The First Few Rows WILL Get Wet from Drool

Every once in a while, we stumble upon a game that reminds us of why we love this activity so much, that dares to try new things, executes them with such flawless perfection that we can’t help but feel giddy all over at the sheer pleasure these works of art provide us. It doesn’t happen too often, most games being at best mild evolutionary steps forward of the medium and their genre, but when it does, we will go to bed thinking about the game, wake up with it still in our minds, go through the work day in a daze just waiting to get back to the old computer to get in just a few more hours. I hadn’t come across such a game thus far this year, and more than halfway through 2011 I was beginning to think Skyrim was the only thing I was really going to enjoy (please, please, please be awesome). That is, until I played Bastion.

The debut offering of indie developer Supergiant Games, Bastion is in the simplest terms a game evocative of a smooth and badass western. You wouldn’t think so looking at screenshots, or by the colorful and imaginative art style, but this is in a sense a classic western story of a lone warrior taking on forces greater than himself.

The Narrator

Let me start with the game’s most interesting, and perhaps innovative, feature: the narrator. His voice will be one of the first things you hear waking up on a small floating island in the middle of a chaotic abyss.
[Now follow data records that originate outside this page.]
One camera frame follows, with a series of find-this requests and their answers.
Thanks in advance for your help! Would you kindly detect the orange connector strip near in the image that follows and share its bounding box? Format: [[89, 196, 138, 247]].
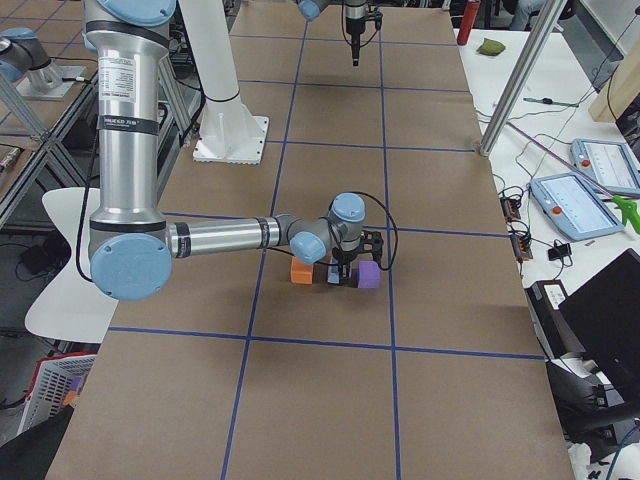
[[510, 233, 533, 263]]

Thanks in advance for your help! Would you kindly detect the far teach pendant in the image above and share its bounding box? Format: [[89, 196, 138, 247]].
[[570, 139, 639, 195]]

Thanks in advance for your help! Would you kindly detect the orange foam block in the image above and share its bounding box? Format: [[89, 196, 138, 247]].
[[290, 257, 314, 285]]

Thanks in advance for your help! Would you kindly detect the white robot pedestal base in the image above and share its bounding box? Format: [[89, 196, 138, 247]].
[[179, 0, 269, 165]]

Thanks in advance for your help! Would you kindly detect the aluminium frame post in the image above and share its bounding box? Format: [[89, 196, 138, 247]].
[[478, 0, 566, 157]]

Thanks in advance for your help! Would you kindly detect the white perforated basket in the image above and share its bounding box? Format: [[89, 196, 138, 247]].
[[17, 352, 96, 435]]

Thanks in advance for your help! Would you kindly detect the teach pendant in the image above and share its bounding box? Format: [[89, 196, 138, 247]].
[[530, 173, 624, 241], [570, 139, 639, 195]]

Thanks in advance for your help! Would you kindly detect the green bean bag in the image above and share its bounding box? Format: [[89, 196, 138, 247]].
[[476, 38, 506, 57]]

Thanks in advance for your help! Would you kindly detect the purple foam block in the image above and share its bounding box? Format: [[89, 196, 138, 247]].
[[356, 260, 382, 289]]

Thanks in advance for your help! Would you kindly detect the red bottle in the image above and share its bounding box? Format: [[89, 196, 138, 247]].
[[456, 0, 480, 46]]

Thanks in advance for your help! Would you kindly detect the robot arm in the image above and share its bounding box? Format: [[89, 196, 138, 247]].
[[297, 0, 370, 67], [84, 1, 383, 301]]

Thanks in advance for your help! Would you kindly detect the orange connector strip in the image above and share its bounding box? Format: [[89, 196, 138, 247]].
[[499, 197, 521, 222], [510, 233, 533, 263]]

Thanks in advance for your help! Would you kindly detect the black box device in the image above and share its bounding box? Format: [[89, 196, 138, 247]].
[[525, 280, 586, 359]]

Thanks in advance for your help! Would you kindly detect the near teach pendant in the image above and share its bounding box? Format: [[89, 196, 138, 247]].
[[530, 173, 624, 241]]

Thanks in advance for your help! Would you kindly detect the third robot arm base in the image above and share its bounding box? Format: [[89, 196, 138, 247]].
[[1, 27, 87, 101]]

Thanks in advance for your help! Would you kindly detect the light blue foam block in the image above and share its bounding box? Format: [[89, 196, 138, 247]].
[[327, 265, 341, 285]]

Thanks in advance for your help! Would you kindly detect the black laptop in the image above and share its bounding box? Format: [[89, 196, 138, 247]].
[[559, 248, 639, 401]]

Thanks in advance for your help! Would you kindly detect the white chair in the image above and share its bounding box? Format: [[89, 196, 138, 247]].
[[25, 187, 118, 344]]

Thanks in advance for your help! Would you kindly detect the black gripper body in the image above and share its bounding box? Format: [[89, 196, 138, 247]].
[[350, 43, 360, 61], [331, 230, 383, 273]]

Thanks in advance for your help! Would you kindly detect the orange connector strip far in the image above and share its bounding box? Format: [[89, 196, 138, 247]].
[[499, 197, 521, 222]]
As your character, or “The Kid” as the narrator calls him, begins to move around, his actions, his accomplishments, his thoughts and emotions are all explained by a smooth voice akin to the sexiest and most hard-boiled old cowboy you could imagine. It’s a satisfying mixture of Sam Elliot and Wayne Newton, with a dash of Tom Waits producing the kind of warm yet hardened grandfatherly tone that just lets you know there is still good in the world.
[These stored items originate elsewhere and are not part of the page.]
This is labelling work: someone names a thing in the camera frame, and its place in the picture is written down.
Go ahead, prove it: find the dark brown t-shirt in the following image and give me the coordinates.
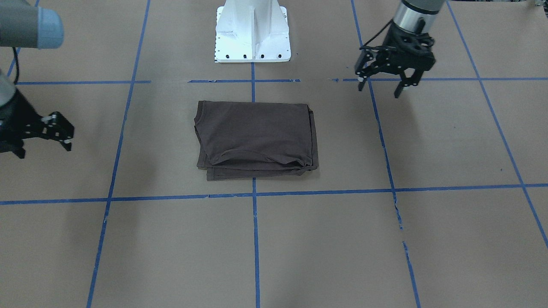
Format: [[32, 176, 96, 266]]
[[194, 100, 319, 181]]

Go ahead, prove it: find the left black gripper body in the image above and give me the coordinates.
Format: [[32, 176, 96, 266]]
[[354, 21, 436, 82]]

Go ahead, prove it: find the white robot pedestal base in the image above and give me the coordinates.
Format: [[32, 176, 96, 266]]
[[214, 0, 292, 63]]

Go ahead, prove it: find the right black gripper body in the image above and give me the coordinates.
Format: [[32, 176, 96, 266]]
[[0, 90, 52, 153]]

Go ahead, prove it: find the left gripper braided cable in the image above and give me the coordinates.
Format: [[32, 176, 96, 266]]
[[360, 21, 392, 50]]

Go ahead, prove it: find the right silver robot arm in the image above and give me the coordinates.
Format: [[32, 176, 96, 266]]
[[0, 0, 74, 159]]

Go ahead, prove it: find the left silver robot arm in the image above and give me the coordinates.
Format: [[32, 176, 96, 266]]
[[354, 0, 444, 99]]
It may seem like I’m focusing on this a bit much, but the role of the narrator is key to the game in almost every aspect. In a game with voiceovers throughout the bulk of the content, his makes up 99% of every spoken word. He describes the items in your inventory, he tells you what the other characters are saying, and, as stated, he explains your every thought and action as you play.

This is perhaps one of the more flawlessly executed examples of weaving a story into the gameplay, seamlessly adding a depth to the game that used to be squarely the domain of literature, a knowing descriptor illuminating thoughts and emotions that most games and movies must leave to the imagination of the viewer. If everything else about the game were mediocre, Bastion‘s approach to storytelling would still raise it above most other titles released thus far this year. Fortunately for all of us, the game has so much more to offer.

The Game

The game itself is a relatively simple action/RPG, with an isometric point of view, and straight-forward combat mechanics that feel smooth and natural. It can be played with either keyboard or a game controller, and has a healthy dose of upgrades, weapons, character add-ons, and customization keeping things exciting and engaging from beginning to end.

I won’t go into the story, as it is best told by my new man-love-interest, the narrator, but suffice to say it deals with the issues of war, depicting neither good nor evil in the conflict, instead showing their humanity, their raw fear driving emotions and decisions. Decisions that lead to a calamity on par with a nuclear holocaust. Best of all, it shows how these decisions affect the lives of everyday people.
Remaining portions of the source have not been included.